Burkhalter v. Virginia-Carolina Chemical Co.

42 Ga. App. 312 | Ga. Ct. App. | 1930

Bell, J.

This was a contest between two judgment creditors over the distribution of a fund brought into court under process of garnishment. Both judgments were obtained in the city court of Beidsville, but the contest arose and was heard in the superior *313court of Tattnall county. The creditor claiming to hold the senior judgment admittedly procured the same after the defendant had been adjudged to be a lunatic and committed to the Georgia State Sanitarium as such, although service was perfected prior to the institution of lunacy proceedings and at a time when the defendant was presumably sane. The defendant was not represented in such suit by a guardian or guardian ad litem, and the judgment was rendered by default. The other creditor, whose judgment was obtained after the debtor’s discharge from the sanitarium and was therefore junior in date, contended that he was entitled to the fund on the ground that the older judgment was void and subject to attack by him, because it was taken after the defendant had been declared insane and the attorney for the plaintiff knew of such fact when obtaining the judgment. The defendant was discharged from the sanitarium more than two years prior to the hearing now under review, and there seems to have been no question as to the liability of the defendant on either claim as represented by the respective judgments. At any rate, he has made no attack of any sort upon either judgment. The trial judge, sitting by consent as court and jury, awarded the fund to the older judgment to the extent of satisfying the fi. fa. issued thereon, after which a balance was ordered paid over to the junior judgment creditor to be applied on his claim. The holder of the junior judgment was dissatisfied with such disposition of the funds, and sued out a bill of exceptions to this court.

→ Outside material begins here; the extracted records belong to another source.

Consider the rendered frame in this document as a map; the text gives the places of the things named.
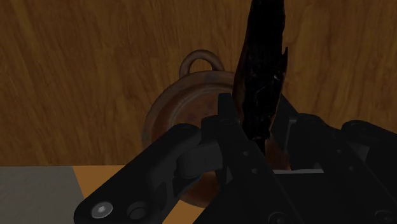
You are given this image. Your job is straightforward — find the brown round pan with handle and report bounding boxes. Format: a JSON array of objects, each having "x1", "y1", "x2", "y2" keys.
[{"x1": 141, "y1": 49, "x2": 292, "y2": 209}]

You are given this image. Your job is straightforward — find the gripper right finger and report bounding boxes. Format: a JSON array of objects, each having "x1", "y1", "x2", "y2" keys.
[{"x1": 270, "y1": 94, "x2": 397, "y2": 224}]

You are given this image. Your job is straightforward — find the black elongated object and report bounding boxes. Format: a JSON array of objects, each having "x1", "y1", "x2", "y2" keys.
[{"x1": 232, "y1": 0, "x2": 289, "y2": 156}]

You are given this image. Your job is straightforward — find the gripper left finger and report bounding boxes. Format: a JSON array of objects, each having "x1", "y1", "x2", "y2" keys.
[{"x1": 73, "y1": 92, "x2": 306, "y2": 224}]

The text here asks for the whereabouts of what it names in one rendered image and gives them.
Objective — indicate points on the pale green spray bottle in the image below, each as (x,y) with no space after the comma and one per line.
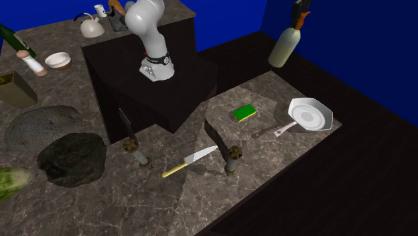
(287,41)

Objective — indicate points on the grey speckled round loaf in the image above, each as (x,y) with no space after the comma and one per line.
(42,125)

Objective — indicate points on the green cabbage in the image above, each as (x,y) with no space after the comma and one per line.
(13,181)

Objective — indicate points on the dark green wine bottle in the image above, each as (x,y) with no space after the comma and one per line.
(14,41)

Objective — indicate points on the dark round loaf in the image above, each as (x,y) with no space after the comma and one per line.
(73,160)

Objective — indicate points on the white bowl with brown base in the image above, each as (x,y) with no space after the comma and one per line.
(58,60)

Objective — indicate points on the white frying pan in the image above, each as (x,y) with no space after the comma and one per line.
(310,115)

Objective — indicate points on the olive open box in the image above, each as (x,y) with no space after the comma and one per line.
(16,91)

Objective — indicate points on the green and yellow sponge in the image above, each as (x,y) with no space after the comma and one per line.
(244,112)

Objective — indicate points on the white and tan pepper mill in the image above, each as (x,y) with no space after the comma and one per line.
(32,63)

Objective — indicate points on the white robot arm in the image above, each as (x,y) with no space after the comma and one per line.
(152,36)

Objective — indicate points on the small white cup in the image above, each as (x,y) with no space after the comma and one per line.
(100,10)

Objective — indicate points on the white kettle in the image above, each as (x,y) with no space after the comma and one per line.
(91,27)

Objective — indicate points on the dark robot stand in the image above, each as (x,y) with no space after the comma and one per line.
(143,94)

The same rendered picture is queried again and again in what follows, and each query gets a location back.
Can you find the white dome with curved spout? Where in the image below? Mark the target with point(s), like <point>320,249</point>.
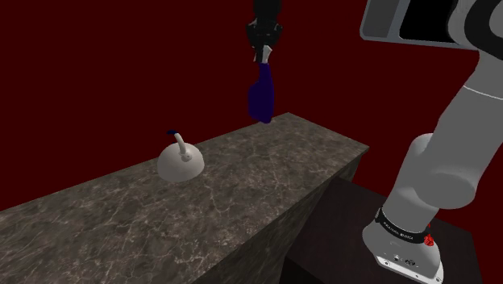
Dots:
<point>179,165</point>

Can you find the dark blue spray bottle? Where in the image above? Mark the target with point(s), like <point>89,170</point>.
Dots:
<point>261,96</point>

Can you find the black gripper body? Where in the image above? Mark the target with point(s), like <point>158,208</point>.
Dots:
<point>265,27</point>

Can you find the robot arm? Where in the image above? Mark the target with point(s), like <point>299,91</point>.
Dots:
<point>444,165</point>

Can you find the dark robot stand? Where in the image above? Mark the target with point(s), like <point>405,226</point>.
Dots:
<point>338,236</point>

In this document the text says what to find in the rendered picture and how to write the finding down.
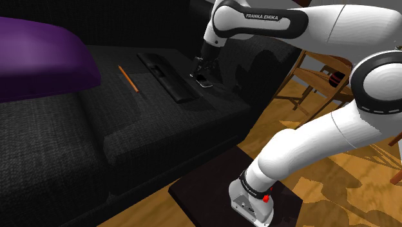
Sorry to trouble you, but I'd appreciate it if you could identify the small black silver phone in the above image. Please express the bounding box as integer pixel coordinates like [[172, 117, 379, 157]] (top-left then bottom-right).
[[195, 75, 214, 89]]

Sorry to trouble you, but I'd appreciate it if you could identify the black remote control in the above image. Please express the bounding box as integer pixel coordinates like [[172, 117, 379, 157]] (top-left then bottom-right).
[[136, 52, 204, 104]]

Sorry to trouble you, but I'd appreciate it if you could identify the orange pencil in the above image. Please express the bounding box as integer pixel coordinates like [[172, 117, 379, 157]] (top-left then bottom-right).
[[117, 64, 140, 94]]

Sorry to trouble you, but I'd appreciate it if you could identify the black fabric sofa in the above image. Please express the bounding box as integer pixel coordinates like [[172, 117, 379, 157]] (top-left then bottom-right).
[[0, 0, 304, 227]]

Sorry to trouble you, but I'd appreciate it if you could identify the wooden chair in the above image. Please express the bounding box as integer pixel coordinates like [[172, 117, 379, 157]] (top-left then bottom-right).
[[272, 49, 356, 130]]

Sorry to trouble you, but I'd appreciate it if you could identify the dark red black ball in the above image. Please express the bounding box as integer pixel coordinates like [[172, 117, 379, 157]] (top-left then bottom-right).
[[328, 71, 347, 88]]

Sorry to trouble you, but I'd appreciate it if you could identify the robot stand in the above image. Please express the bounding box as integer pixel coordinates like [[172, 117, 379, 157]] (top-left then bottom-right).
[[167, 145, 304, 227]]

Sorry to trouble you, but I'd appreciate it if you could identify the purple cushion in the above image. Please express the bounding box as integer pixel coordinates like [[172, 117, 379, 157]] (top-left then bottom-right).
[[0, 16, 102, 104]]

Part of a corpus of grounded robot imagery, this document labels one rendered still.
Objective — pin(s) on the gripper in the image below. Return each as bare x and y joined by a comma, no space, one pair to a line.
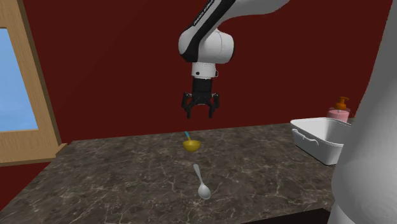
202,90

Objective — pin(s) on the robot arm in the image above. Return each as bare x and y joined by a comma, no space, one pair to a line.
369,130

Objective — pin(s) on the silver spoon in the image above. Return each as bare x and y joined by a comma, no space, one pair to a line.
203,188

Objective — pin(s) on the pink soap dispenser orange pump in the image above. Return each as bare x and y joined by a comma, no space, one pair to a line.
338,112

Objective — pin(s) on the wooden framed window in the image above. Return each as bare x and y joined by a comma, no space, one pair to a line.
18,93

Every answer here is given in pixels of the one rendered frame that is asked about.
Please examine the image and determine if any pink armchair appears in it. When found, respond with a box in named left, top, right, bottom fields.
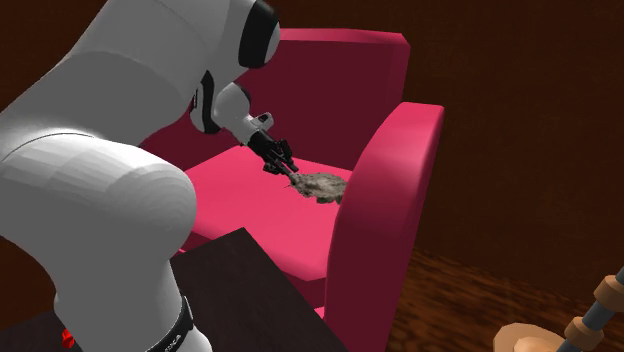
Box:
left=138, top=27, right=446, bottom=352

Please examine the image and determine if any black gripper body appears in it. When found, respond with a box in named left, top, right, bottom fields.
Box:
left=247, top=128, right=293, bottom=170

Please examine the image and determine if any grey-brown rough lump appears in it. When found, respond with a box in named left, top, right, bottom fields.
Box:
left=284, top=171, right=349, bottom=205

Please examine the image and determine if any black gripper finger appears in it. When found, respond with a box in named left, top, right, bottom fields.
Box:
left=263, top=156, right=300, bottom=176

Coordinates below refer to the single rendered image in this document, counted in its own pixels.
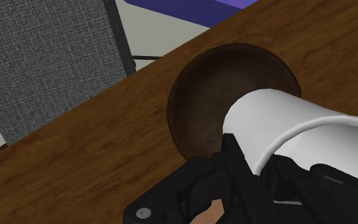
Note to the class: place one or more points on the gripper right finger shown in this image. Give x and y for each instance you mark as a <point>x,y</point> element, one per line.
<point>340,198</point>

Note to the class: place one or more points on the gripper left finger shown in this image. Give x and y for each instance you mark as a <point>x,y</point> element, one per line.
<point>197,183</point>

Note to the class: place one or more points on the white cup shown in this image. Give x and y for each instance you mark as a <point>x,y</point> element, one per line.
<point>290,121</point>

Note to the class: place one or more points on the dark brown wooden bowl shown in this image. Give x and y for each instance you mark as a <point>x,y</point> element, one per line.
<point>216,93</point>

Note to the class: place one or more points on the blue purple rug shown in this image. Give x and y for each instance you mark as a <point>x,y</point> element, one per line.
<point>191,9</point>

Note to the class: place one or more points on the grey fabric chair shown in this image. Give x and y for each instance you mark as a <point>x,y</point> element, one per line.
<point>42,62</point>

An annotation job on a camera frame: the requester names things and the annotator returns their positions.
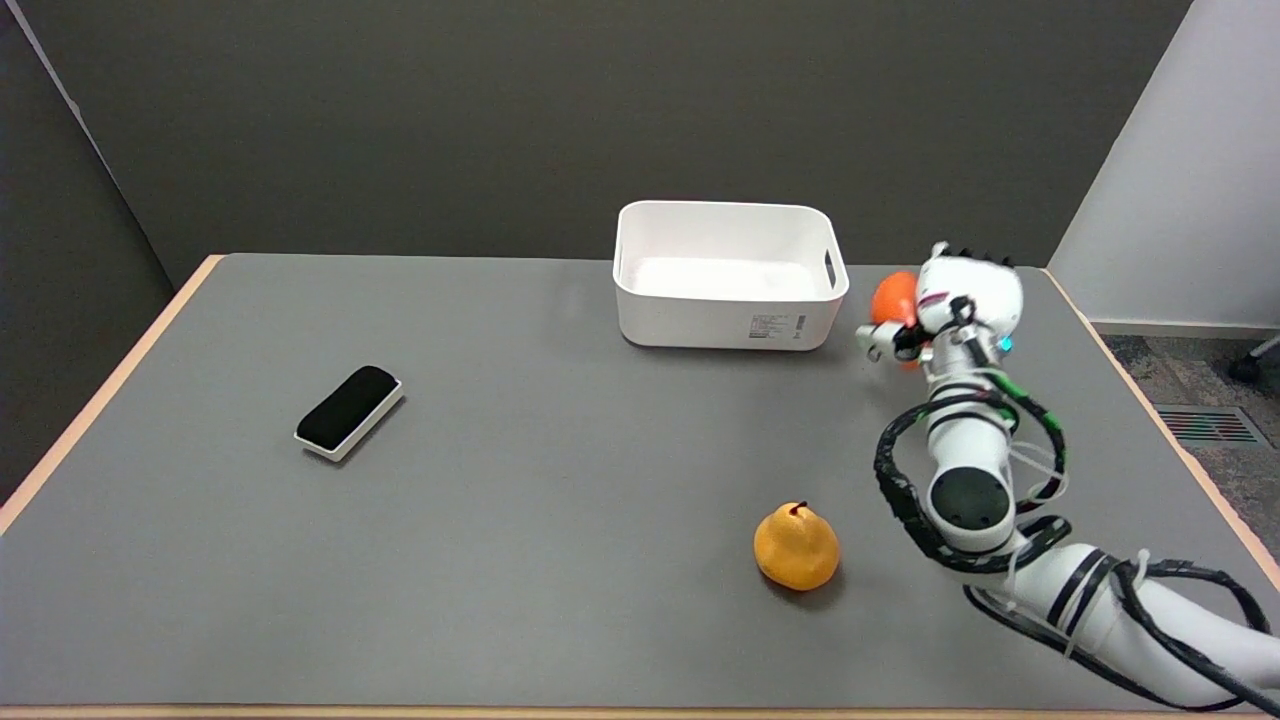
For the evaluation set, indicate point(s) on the white plastic bin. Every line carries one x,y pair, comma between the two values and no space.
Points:
729,275

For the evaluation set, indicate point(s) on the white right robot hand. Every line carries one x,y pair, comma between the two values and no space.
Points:
965,300

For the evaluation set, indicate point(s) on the black chair caster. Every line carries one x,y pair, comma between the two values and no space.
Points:
1250,364

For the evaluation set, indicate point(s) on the yellow pear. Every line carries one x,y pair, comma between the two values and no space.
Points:
796,547

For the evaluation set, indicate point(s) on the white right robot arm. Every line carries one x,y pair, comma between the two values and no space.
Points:
1010,520

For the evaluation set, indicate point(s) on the grey floor vent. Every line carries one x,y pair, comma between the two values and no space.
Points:
1210,426

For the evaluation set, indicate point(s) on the orange mango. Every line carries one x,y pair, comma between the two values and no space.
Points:
893,300

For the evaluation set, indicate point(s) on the black whiteboard eraser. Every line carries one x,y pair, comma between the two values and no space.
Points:
348,411

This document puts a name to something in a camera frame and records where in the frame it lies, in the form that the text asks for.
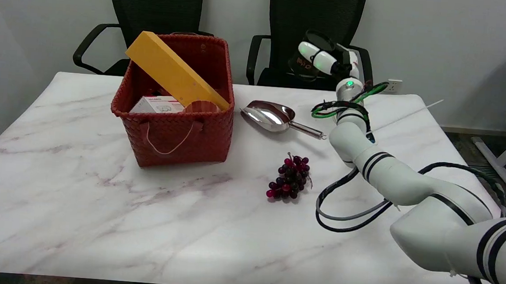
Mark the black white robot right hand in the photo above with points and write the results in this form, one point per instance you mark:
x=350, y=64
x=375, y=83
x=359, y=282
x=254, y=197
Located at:
x=317, y=57

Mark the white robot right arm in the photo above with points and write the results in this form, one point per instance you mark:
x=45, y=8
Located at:
x=415, y=184

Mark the red woven basket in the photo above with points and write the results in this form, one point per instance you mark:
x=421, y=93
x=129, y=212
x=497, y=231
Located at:
x=177, y=139

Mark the black mesh office chair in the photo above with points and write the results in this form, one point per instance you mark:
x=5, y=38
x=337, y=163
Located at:
x=155, y=6
x=315, y=12

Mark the silver metal scoop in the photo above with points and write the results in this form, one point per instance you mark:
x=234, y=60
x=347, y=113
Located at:
x=268, y=115

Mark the thin white zip tie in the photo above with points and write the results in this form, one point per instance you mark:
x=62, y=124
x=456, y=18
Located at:
x=408, y=112

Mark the dark red grape bunch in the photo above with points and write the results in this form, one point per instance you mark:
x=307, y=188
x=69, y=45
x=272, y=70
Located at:
x=290, y=178

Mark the brown round cup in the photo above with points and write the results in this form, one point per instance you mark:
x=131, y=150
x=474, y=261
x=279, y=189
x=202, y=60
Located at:
x=201, y=107

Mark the long yellow box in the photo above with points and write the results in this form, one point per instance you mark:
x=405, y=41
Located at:
x=173, y=72

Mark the small white carton box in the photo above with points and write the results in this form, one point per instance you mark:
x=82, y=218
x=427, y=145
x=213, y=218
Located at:
x=155, y=105

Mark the white wall outlet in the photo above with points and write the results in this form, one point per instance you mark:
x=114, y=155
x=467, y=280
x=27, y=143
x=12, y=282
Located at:
x=394, y=86

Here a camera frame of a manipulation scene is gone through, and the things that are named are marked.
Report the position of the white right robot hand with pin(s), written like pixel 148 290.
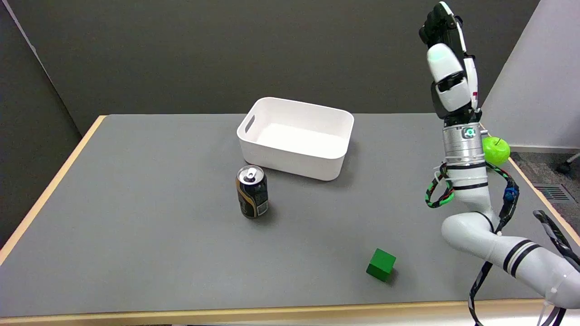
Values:
pixel 451 72

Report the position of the black beverage can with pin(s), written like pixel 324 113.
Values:
pixel 252 192

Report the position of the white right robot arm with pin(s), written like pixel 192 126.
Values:
pixel 471 194

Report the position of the green apple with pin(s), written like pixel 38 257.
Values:
pixel 495 151

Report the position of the black chair caster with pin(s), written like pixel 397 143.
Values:
pixel 564 168

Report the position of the black floor vent grille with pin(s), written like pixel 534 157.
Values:
pixel 552 192

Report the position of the white plastic bin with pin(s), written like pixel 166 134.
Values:
pixel 297 138

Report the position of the green wooden cube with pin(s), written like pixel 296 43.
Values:
pixel 380 264

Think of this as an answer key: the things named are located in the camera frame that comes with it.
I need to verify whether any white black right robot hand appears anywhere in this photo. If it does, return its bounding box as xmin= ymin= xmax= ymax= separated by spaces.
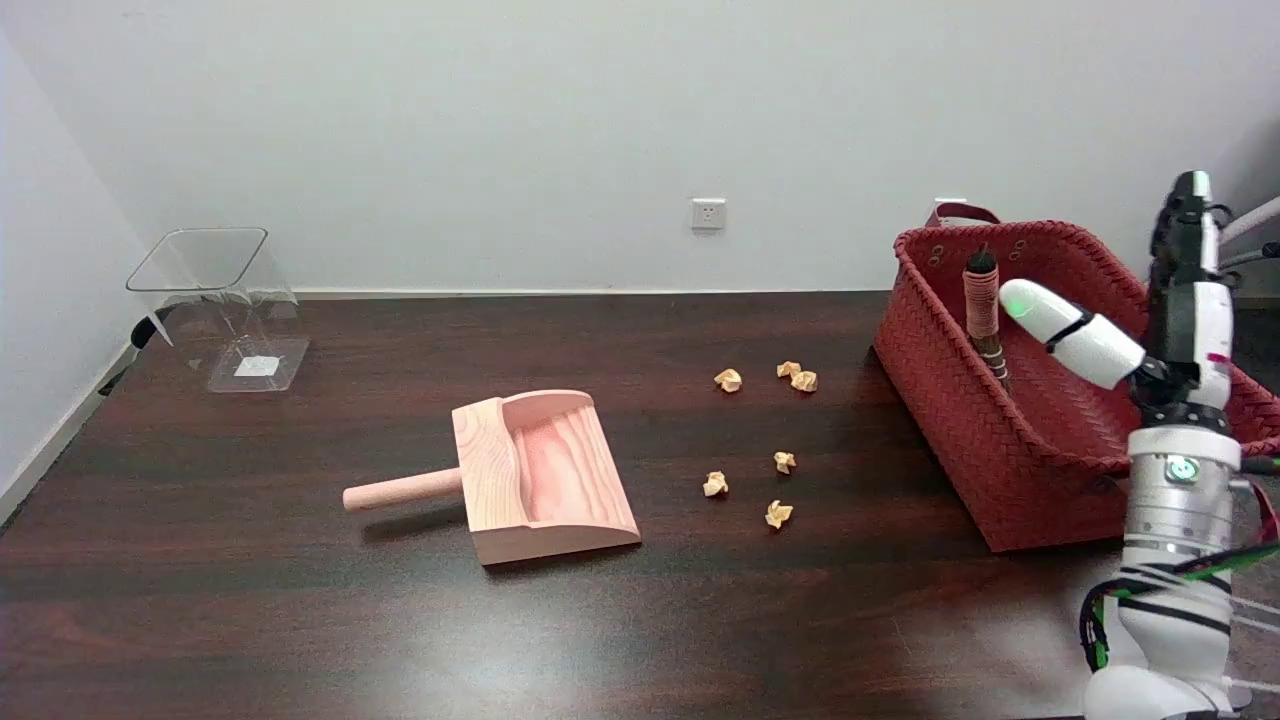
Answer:
xmin=1000 ymin=170 xmax=1241 ymax=413

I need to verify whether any small brown broom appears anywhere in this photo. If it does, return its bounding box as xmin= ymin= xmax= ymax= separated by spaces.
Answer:
xmin=962 ymin=243 xmax=1012 ymax=396

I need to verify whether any red woven basket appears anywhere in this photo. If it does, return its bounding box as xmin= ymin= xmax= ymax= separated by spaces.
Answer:
xmin=873 ymin=203 xmax=1280 ymax=553

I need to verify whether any wooden dustpan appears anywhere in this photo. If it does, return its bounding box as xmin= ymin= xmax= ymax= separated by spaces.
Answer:
xmin=342 ymin=390 xmax=642 ymax=567

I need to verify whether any clear plastic bin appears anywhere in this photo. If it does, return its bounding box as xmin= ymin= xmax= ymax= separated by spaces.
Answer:
xmin=126 ymin=227 xmax=311 ymax=394

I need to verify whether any dark chair frame tube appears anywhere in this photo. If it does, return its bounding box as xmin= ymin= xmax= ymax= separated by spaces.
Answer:
xmin=1220 ymin=242 xmax=1280 ymax=273

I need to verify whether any pale chair frame tube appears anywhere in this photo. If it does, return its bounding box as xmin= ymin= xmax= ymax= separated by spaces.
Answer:
xmin=1218 ymin=195 xmax=1280 ymax=247

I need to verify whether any green black cable bundle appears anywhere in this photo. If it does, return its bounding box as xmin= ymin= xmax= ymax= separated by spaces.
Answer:
xmin=1078 ymin=540 xmax=1280 ymax=673

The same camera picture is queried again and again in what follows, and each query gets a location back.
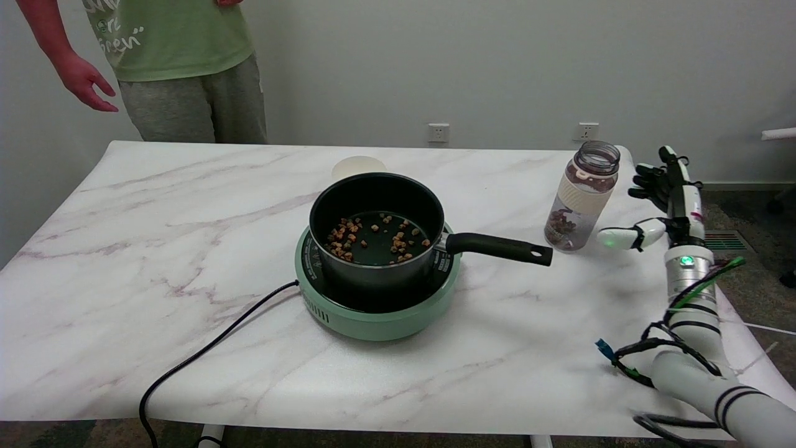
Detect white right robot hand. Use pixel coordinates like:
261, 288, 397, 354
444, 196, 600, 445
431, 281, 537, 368
597, 145, 706, 253

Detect person's right hand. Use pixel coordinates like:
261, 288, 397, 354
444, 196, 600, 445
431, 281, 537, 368
56, 51, 120, 113

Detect clear bottle with brown food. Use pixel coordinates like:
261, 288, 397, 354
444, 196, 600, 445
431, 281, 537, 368
544, 141, 621, 253

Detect person's right forearm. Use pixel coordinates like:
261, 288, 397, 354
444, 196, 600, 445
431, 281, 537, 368
16, 0, 78, 69

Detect person in green shirt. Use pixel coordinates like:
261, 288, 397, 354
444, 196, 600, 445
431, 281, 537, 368
81, 0, 268, 145

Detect floor vent grille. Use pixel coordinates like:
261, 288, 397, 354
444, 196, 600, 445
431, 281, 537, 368
706, 230, 756, 253

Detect cream round lid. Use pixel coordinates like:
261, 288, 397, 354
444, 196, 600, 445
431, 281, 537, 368
331, 156, 387, 183

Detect brown food pieces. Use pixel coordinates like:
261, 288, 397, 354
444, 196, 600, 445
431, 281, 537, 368
326, 215, 432, 263

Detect green induction cooker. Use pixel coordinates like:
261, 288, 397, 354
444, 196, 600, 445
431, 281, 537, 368
294, 221, 462, 342

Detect green robot cable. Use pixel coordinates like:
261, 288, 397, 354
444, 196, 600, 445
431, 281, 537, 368
670, 255, 746, 310

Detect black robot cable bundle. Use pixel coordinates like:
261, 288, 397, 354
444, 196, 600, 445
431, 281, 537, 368
611, 274, 728, 448

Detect black saucepan with handle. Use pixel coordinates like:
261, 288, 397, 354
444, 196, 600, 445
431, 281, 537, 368
308, 172, 553, 290

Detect black power cable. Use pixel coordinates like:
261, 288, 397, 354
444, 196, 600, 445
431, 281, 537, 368
138, 280, 300, 448

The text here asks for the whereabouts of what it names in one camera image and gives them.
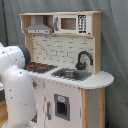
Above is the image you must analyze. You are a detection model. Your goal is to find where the white cabinet door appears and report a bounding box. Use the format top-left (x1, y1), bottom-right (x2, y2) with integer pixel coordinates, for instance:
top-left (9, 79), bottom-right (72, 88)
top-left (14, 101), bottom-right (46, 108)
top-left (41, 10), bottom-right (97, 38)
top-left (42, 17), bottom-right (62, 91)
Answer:
top-left (45, 81), bottom-right (82, 128)

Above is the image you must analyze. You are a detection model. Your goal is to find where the white microwave door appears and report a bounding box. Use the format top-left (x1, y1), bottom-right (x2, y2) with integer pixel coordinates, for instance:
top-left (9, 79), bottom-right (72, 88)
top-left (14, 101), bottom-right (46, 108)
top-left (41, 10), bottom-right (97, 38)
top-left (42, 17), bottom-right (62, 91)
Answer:
top-left (54, 14), bottom-right (92, 34)

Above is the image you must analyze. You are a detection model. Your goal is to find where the grey toy sink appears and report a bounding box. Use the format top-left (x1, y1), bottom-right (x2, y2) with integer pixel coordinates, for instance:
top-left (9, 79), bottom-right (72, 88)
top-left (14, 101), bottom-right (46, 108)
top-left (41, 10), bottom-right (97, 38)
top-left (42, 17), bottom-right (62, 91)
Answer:
top-left (52, 68), bottom-right (92, 81)

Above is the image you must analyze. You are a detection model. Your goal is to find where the black toy faucet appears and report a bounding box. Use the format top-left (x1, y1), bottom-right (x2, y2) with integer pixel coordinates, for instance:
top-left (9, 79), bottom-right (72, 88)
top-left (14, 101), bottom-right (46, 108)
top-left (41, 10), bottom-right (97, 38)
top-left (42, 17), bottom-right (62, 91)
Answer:
top-left (75, 51), bottom-right (93, 70)

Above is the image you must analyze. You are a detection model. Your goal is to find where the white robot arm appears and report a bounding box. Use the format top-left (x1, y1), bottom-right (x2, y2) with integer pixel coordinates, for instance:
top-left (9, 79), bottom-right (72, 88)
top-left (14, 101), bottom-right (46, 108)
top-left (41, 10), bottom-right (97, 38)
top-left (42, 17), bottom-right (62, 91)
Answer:
top-left (0, 43), bottom-right (36, 128)

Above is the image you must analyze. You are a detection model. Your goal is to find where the grey range hood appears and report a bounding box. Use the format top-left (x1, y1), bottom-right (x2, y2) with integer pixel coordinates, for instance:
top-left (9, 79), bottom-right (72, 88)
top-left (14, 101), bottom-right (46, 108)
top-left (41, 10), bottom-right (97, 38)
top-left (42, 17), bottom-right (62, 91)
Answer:
top-left (24, 16), bottom-right (52, 34)

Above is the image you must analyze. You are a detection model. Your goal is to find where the black toy stovetop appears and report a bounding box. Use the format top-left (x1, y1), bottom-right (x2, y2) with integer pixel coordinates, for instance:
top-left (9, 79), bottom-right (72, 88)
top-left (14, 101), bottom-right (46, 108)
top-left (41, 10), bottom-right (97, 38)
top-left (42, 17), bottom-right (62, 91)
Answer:
top-left (25, 62), bottom-right (55, 73)

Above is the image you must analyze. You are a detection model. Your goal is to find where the wooden toy kitchen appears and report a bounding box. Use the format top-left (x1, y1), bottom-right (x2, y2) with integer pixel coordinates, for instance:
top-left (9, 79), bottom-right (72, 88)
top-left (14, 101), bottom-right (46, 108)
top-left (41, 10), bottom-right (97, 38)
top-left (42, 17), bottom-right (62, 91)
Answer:
top-left (20, 11), bottom-right (114, 128)

1. Creditor^ may attack a judgment for any defect appearing on the face of the record or pleadings, or for fraud or collusion, whenever and wherever it interferes with their rights, either at law or in equity. Civil Code (1910), § 5966, 3218. In other instances, however, they are bound by the principle that if a judgment be not void, it can not be impeached collaterally, but must be set aside by the court rendering it. Civil Code (1910), § 5968; Chapman v. Taliaferro, 1 Ga. App. 235 (3, 4) (58 S. E. 128); Brooke v. Farmers & Merchants Bank, 27 Ga. App. 250 (2) (108 S. E. 135), and cit.

2. A judgment obtained against an insane person is not void, where the defendant therein was duly served with a copy of the petition and process at a time when he was sane, although at the time of the judgment he was unrepresented by a guardian or *314guardian ad litem and, no answer having been filed, the judgment was rendered by default. Ward v. Miller, 143 Ga. 164 (84 S. E. 480); Foster v. Jones, 23 Ga. 168 (2); Stanfield v. Hursey, 36 Ga. App. 394 (136 S. E. 826). In each case cited for the plaintiff in error the judgment was attacked directly, either by a motion to set aside or by exceptions to the action of the court in proceeding to judgment against a minor or insane person without first providing for representation by guardian or guardian ad litem. See, in this connection, Welch v. Agar, 84 Ga. 583 (11 S. E. 149, 20 Am. St. R. 380); Maryland Casualty Co. v. Lanham, 124 Ga. 859 (53 S. E. 395); Miller v. Luckey, 132 Ga. 581 (64 S. E. 658); Douglas v. Johnson, 130 Ga. 472 (2) (60 S. E. 1041); Burnett v. Summerlin, 110 Ga. 349 (2) (35 S. E. 655); Weaver v. Webb, 3 Ga. App. 726 (60 S. E. 367).

3. There is no contention that there was any defect or irregularity appearing on the face of the record or proceedings in which the senior judgment was obtained. Therefore seemingly the only possible ground of attack left to the junior judgment creditor was by proof of fraud or collusion, and the mere fact that the attorney for the plaintiff, at the time of procuring the older judgment, knew that after service was perfected on the defendant and before judgment he had been adjudged to be a lunatic and committed as such, would not amount either to fraud or collusion. The present case is distinguished from Portman v. Mobley, 158 Ga. 269 (123 S. E. 695).

The court did not err in giving preference to the qlder judgment.

Judgment affirmed.

Jenlcins, P. J., and Stephens, J., concur.